**Goal of the exercise**: Make an exact copy of all the records that follow, apart from the pictures.
BEGIN Data records
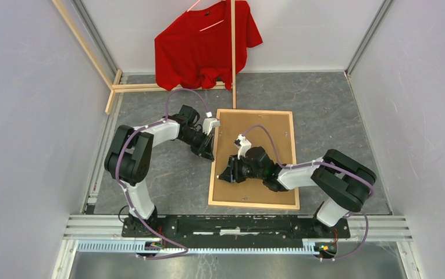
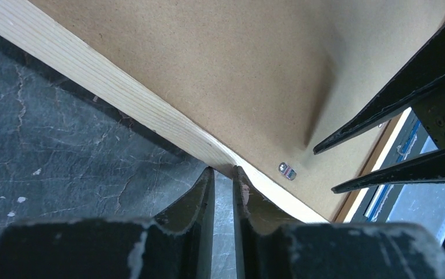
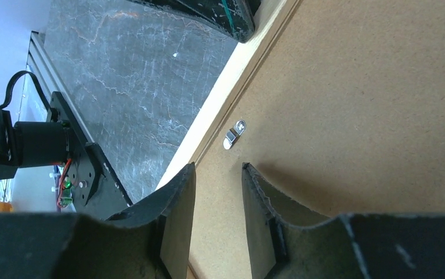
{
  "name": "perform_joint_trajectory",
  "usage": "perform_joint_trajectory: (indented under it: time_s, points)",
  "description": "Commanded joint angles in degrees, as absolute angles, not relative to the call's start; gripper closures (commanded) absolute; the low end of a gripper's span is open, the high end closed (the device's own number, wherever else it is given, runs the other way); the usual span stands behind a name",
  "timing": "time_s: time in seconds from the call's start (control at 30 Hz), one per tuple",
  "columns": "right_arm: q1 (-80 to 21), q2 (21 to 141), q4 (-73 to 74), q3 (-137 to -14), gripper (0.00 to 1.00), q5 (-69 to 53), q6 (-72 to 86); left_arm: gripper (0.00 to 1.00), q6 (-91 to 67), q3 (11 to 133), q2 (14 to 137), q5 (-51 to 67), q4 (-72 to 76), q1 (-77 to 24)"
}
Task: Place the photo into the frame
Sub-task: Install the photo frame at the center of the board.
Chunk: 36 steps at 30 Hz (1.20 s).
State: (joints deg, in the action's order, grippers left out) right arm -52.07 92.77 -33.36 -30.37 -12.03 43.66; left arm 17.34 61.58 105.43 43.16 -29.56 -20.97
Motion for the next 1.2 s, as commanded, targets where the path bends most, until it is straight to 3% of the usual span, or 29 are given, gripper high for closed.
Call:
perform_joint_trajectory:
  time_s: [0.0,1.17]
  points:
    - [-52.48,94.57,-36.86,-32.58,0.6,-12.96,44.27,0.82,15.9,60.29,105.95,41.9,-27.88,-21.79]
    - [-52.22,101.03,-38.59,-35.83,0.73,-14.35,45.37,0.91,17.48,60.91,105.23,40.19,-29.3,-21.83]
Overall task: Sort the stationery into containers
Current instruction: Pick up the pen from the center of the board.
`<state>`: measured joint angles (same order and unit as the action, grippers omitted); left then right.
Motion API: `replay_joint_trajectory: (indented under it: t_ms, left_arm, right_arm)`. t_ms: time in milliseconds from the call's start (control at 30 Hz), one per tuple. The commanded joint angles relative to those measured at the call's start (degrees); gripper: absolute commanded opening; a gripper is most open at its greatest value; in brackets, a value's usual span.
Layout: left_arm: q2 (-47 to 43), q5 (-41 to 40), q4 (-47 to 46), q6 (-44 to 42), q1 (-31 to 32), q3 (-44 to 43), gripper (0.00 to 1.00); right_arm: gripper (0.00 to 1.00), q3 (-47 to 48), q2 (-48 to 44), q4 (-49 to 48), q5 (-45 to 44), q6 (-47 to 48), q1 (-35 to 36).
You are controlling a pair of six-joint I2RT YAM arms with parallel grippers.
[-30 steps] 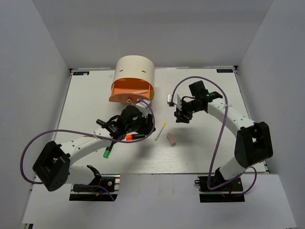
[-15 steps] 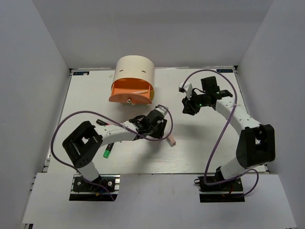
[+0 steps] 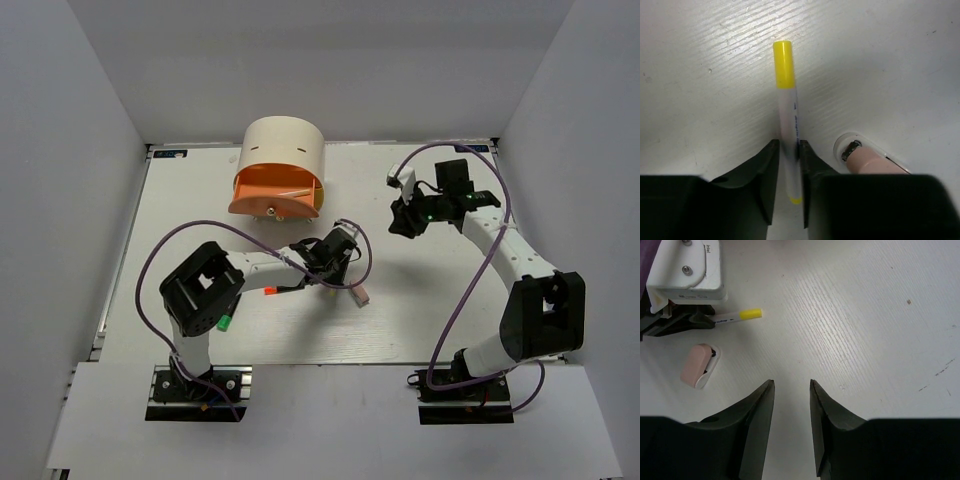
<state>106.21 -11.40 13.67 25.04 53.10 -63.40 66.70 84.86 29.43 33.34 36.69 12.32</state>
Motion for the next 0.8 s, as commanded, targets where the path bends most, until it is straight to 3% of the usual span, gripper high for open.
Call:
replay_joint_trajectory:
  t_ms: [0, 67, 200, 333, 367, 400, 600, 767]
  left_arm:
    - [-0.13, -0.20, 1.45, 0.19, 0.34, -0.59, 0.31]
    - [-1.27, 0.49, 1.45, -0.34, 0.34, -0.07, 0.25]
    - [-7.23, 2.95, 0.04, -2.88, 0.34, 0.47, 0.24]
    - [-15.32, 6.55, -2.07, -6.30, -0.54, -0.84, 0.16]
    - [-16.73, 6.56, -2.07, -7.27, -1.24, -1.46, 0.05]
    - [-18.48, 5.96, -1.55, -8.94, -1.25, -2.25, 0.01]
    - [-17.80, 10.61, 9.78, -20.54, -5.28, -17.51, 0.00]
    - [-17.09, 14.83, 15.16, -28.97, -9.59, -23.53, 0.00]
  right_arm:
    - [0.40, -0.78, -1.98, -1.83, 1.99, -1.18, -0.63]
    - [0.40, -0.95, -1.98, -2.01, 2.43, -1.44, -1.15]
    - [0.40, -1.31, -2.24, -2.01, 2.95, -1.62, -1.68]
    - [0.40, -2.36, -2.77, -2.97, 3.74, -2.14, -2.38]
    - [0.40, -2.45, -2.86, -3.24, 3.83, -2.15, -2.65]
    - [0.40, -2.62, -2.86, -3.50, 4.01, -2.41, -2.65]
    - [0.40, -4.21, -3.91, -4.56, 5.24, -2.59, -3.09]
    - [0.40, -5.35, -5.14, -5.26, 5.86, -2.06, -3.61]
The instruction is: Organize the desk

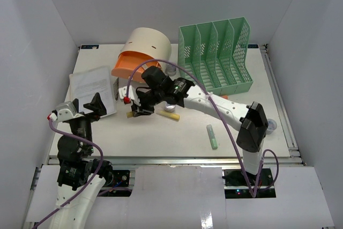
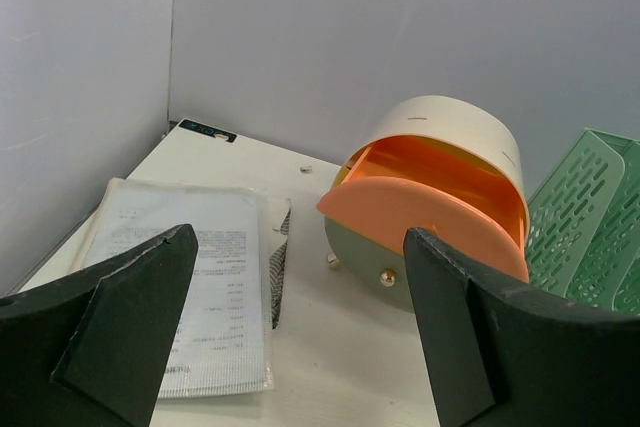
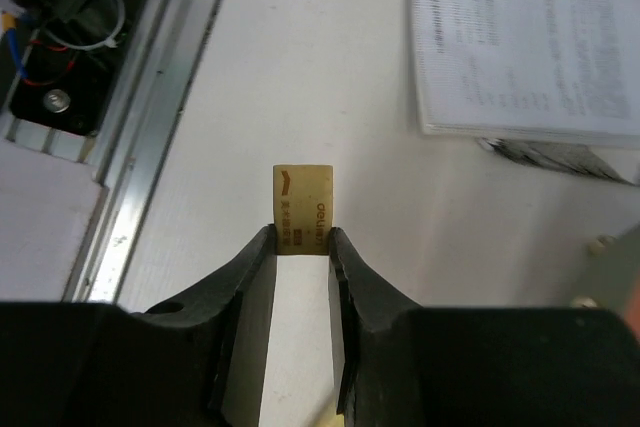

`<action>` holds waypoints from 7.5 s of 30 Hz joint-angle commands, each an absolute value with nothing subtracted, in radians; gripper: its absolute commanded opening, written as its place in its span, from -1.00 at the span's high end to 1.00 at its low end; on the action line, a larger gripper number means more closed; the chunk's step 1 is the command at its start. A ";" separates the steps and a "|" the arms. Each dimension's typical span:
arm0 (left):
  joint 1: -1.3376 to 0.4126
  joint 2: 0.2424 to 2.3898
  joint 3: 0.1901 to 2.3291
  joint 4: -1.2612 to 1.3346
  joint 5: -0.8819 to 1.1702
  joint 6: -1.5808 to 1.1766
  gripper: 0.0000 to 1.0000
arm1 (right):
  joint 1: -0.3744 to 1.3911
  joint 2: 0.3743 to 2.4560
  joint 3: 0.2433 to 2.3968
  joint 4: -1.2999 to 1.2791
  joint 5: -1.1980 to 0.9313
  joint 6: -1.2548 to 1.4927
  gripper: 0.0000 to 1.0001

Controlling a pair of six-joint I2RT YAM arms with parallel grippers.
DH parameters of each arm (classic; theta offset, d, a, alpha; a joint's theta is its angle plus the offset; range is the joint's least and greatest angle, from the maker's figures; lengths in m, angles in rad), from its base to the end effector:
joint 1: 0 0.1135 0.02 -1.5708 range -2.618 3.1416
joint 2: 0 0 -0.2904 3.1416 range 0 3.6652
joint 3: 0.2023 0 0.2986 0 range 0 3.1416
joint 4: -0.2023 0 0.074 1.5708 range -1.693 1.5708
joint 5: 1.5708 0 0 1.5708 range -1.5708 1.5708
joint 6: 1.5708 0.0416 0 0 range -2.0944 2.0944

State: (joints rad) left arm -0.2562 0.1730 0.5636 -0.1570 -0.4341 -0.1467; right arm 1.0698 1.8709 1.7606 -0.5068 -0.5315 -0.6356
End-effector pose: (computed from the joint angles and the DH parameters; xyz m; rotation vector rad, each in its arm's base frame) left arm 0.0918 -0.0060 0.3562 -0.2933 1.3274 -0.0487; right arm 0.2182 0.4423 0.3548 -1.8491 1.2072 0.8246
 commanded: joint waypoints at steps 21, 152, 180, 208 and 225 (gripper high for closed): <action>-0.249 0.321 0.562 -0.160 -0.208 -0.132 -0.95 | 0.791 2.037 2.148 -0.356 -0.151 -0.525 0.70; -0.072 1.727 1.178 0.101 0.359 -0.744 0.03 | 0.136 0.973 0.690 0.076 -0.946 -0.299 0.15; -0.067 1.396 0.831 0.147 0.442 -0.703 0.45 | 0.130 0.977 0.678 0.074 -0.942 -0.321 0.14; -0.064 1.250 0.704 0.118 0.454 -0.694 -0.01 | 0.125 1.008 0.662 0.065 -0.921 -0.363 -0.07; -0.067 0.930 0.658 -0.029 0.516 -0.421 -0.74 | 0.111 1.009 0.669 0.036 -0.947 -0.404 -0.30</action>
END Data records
**Answer space**:
{
  "name": "perform_joint_trajectory",
  "usage": "perform_joint_trajectory: (indented under it: time_s, points)",
  "description": "Commanded joint angles in degrees, as absolute angles, not relative to the call's start; gripper closures (commanded) absolute; the low end of a gripper's span is open, the high end closed (the device's own number, wherever else it is given, runs the other way); the usual span stands behind a name",
  "timing": "time_s: time in seconds from the call's start (control at 30 Hz), one per tuple",
  "columns": "right_arm: q1 (-80 to 21), q2 (21 to 141), q4 (-73 to 74), q3 (-137 to -14), gripper (0.00 to 1.00), q5 (-69 to 53), q6 (-72 to 86); left_arm: gripper (0.00 to 1.00), q6 (-91 to 67), q3 (11 to 133), q2 (14 to 137), q5 (-51 to 67), q4 (-72 to 76), q1 (-77 to 24)"
}
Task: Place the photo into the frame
Sub-task: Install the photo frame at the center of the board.
Chunk: 36 steps at 30 Hz (1.20 s).
State: (joints deg, in the action's order, grippers left out) right arm -52.07 92.77 -33.36 -30.37 -12.03 43.66; left arm 17.34 61.58 105.43 43.16 -29.56 -20.97
Motion for the next 1.2 s, as commanded, targets where the path bends most, until it is straight to 3% of the usual span, or 29 are given, gripper high for closed.
Call:
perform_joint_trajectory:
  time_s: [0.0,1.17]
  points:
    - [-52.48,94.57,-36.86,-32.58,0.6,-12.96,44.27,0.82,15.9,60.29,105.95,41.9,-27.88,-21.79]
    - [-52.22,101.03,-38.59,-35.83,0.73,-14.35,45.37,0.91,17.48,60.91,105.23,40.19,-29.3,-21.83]
Overall task: Sort the stationery into containers
Current instruction: Pick up the pen from the center of the board.
`<state>`: measured joint angles (same order and unit as the action, grippers omitted); left then right.
Motion API: `replay_joint_trajectory: (indented under it: t_ms, left_arm, right_arm)`. t_ms: time in milliseconds from the call's start (control at 30 Hz), one per tuple. The commanded joint angles relative to those measured at the call's start (degrees); gripper: absolute commanded opening; a gripper is most open at its greatest value; in brackets, a value's usual span.
Layout: left_arm: q2 (-47 to 43), q5 (-41 to 40), q4 (-47 to 46), q6 (-44 to 42), q1 (-31 to 32), q3 (-44 to 43), gripper (0.00 to 1.00); right_arm: gripper (0.00 to 1.00), q3 (-47 to 48), q2 (-48 to 44), q4 (-49 to 48), q5 (-45 to 44), q6 (-47 to 48), q1 (-35 to 36).
You are controlling a pair of six-joint I2RT YAM arms with parallel grippers.
[-30 steps] 
[-15 steps] 
[+0 steps] 
<state>106.21 -11.40 13.67 25.04 53.10 -63.40 66.70 84.86 29.43 33.34 36.69 12.32</state>
Motion for the next 0.8 s, as commanded, targets where the path bends most, until it is straight to 3% of the usual span, gripper high for open.
Call:
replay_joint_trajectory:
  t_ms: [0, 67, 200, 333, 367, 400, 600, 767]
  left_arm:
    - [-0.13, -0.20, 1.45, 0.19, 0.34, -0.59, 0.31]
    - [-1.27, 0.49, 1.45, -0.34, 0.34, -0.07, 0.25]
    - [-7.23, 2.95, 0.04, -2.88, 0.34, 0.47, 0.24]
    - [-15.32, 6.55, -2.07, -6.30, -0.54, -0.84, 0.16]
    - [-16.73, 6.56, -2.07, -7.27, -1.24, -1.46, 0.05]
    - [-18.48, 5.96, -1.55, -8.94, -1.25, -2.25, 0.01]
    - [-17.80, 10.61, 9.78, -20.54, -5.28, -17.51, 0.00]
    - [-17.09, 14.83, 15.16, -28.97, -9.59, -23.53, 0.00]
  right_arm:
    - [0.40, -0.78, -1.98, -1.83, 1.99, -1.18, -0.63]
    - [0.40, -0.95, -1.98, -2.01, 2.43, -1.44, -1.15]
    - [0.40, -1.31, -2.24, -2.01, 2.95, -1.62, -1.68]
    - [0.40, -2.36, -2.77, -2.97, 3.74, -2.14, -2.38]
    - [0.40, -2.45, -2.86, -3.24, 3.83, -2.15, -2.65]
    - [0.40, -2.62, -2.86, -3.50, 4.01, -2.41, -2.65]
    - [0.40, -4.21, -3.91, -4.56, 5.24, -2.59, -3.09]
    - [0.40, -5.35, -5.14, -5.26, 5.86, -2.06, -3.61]
The instruction is: Organize the desk


`<action>` holds waypoints from 7.5 s of 30 Hz joint-angle commands, each an absolute value with nothing subtracted, in radians; gripper: its absolute commanded opening, written as its place in its span, from -1.00 at the span's high end to 1.00 at its low end; on the action line, a larger gripper number means more closed; the chunk's step 1 is the command at its start. A ";" separates the steps and a "|" the arms. Each dimension's typical span:
arm0 (left):
  joint 1: -1.3376 to 0.4126
  joint 2: 0.2424 to 2.3898
  joint 3: 0.1901 to 2.3291
  joint 4: -1.2612 to 1.3346
  joint 5: -0.8819 to 1.1702
  joint 6: -1.5808 to 1.1766
  gripper: 0.0000 to 1.0000
arm1 (right):
  joint 1: -0.3744 to 1.3911
  joint 2: 0.3743 to 2.4560
  joint 3: 0.2433 to 2.3968
  joint 4: -1.2999 to 1.2791
  joint 5: -1.1980 to 0.9313
  joint 6: -1.2548 to 1.4927
  gripper: 0.0000 to 1.0001

Controlling a pair of six-joint I2RT YAM arms with parallel grippers.
DH parameters of each arm (classic; theta offset, d, a, alpha; a joint's theta is its angle plus the offset; range is the joint's least and greatest angle, from the maker's figures; lengths in m, angles in rad), from its base to the end effector:
joint 1: 0 0.1135 0.02 -1.5708 range -2.618 3.1416
joint 2: 0 0 -0.2904 3.1416 range 0 3.6652
joint 3: 0.2023 0 0.2986 0 range 0 3.1416
joint 4: -0.2023 0 0.074 1.5708 range -1.693 1.5708
joint 5: 1.5708 0 0 1.5708 range -1.5708 1.5708
joint 6: 1.5708 0.0416 0 0 range -2.0944 2.0944

State: (joints rad) left arm -0.2562 0.1730 0.5636 -0.1570 -0.4341 -0.1467; right arm 1.0698 1.8709 1.7606 -0.5068 -0.5315 -0.6356
End-effector pose: (computed from the joint angles and the DH parameters; xyz m; rotation vector rad, each in its arm's base frame) left arm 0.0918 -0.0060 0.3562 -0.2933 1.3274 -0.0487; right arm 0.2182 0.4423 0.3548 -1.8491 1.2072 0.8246
 commanded: joint waypoints at steps 21, 152, 180, 208 and 225 (gripper high for closed): <action>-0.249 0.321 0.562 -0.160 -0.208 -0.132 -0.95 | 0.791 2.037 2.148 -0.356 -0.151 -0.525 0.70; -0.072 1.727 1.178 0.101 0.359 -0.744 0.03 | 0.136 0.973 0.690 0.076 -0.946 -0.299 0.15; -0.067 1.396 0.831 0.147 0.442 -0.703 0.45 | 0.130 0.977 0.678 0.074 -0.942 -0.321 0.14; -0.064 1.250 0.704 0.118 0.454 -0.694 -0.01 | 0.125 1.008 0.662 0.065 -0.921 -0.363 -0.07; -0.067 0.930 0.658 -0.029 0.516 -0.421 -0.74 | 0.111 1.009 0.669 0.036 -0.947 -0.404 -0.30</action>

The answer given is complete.